> Work instruction
The lines to reproduce from the material below are those from the one containing "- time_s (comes" through the one containing "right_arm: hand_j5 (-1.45", both included; write them out exactly and add nothing.

> Recorded information

----------

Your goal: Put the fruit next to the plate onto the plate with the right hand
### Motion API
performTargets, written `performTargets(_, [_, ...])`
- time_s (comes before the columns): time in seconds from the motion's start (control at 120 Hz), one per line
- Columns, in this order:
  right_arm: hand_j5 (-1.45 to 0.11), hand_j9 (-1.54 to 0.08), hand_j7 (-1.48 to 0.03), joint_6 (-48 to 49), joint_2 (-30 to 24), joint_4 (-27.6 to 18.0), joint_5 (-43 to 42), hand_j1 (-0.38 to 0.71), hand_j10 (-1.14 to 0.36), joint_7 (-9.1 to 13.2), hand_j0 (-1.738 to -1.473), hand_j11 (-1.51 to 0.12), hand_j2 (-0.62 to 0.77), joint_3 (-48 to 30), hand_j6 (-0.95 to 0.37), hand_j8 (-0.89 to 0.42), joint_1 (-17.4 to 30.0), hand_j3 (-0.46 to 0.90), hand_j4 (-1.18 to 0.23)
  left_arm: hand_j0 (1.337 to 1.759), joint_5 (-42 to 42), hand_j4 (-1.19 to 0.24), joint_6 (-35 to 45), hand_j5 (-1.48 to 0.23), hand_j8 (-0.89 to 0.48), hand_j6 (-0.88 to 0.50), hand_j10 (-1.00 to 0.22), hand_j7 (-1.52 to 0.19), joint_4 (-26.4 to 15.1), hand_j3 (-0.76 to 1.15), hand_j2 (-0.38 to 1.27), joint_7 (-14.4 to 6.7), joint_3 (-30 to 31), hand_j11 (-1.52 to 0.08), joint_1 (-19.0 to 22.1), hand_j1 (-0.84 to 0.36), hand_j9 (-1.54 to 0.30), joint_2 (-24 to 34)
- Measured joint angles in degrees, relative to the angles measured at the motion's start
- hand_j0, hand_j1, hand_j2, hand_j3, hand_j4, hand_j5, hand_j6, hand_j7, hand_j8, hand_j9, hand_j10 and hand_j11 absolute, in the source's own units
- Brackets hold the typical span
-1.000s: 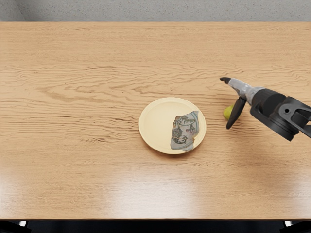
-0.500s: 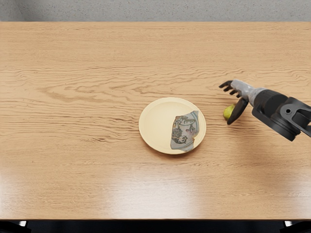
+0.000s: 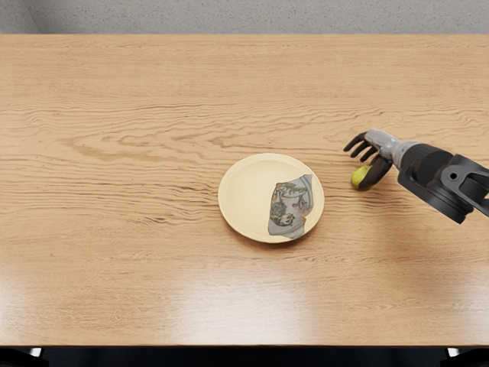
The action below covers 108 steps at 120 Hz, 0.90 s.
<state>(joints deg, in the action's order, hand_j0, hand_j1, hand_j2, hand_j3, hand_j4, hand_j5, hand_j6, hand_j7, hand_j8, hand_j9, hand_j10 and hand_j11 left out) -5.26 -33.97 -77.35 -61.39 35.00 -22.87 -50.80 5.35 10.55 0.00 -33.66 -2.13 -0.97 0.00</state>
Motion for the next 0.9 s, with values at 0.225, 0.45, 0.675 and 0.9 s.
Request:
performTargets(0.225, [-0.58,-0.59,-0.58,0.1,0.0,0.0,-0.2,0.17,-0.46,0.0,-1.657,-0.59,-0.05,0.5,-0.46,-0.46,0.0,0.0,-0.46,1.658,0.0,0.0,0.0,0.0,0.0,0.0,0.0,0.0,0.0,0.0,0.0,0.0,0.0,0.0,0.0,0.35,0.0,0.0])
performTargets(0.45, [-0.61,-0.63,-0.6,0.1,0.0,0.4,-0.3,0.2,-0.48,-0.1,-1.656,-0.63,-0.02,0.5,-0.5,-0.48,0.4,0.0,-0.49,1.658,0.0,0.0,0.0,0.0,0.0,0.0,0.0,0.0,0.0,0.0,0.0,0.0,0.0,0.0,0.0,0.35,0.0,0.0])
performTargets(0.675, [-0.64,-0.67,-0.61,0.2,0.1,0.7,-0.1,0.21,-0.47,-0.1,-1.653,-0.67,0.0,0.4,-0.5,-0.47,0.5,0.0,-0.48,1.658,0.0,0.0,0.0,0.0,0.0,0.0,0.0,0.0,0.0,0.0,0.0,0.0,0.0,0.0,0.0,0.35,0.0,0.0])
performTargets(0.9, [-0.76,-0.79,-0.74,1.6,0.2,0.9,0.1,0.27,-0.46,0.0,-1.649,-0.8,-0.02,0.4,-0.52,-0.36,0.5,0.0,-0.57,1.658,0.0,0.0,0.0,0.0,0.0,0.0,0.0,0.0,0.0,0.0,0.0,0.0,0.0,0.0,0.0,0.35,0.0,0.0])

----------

> Output for this task
- time_s (comes before the columns): time in seconds from the motion's start (control at 120 Hz), one per line
- Columns, in this order:
  right_arm: hand_j5 (-1.45 to 0.11), hand_j9 (-1.54 to 0.08), hand_j7 (-1.48 to 0.03), joint_6 (-48 to 49), joint_2 (-30 to 24), joint_4 (-27.6 to 18.0), joint_5 (-43 to 42), hand_j1 (-0.38 to 0.71), hand_j10 (-1.14 to 0.36), joint_7 (-9.1 to 13.2), hand_j0 (-1.738 to -1.473), hand_j11 (-1.51 to 0.12), hand_j2 (-0.62 to 0.77), joint_3 (-48 to 30), hand_j6 (-0.95 to 0.37), hand_j8 (-0.89 to 0.42), joint_1 (-17.4 to 30.0), hand_j3 (-0.46 to 0.90), hand_j4 (-1.18 to 0.23)

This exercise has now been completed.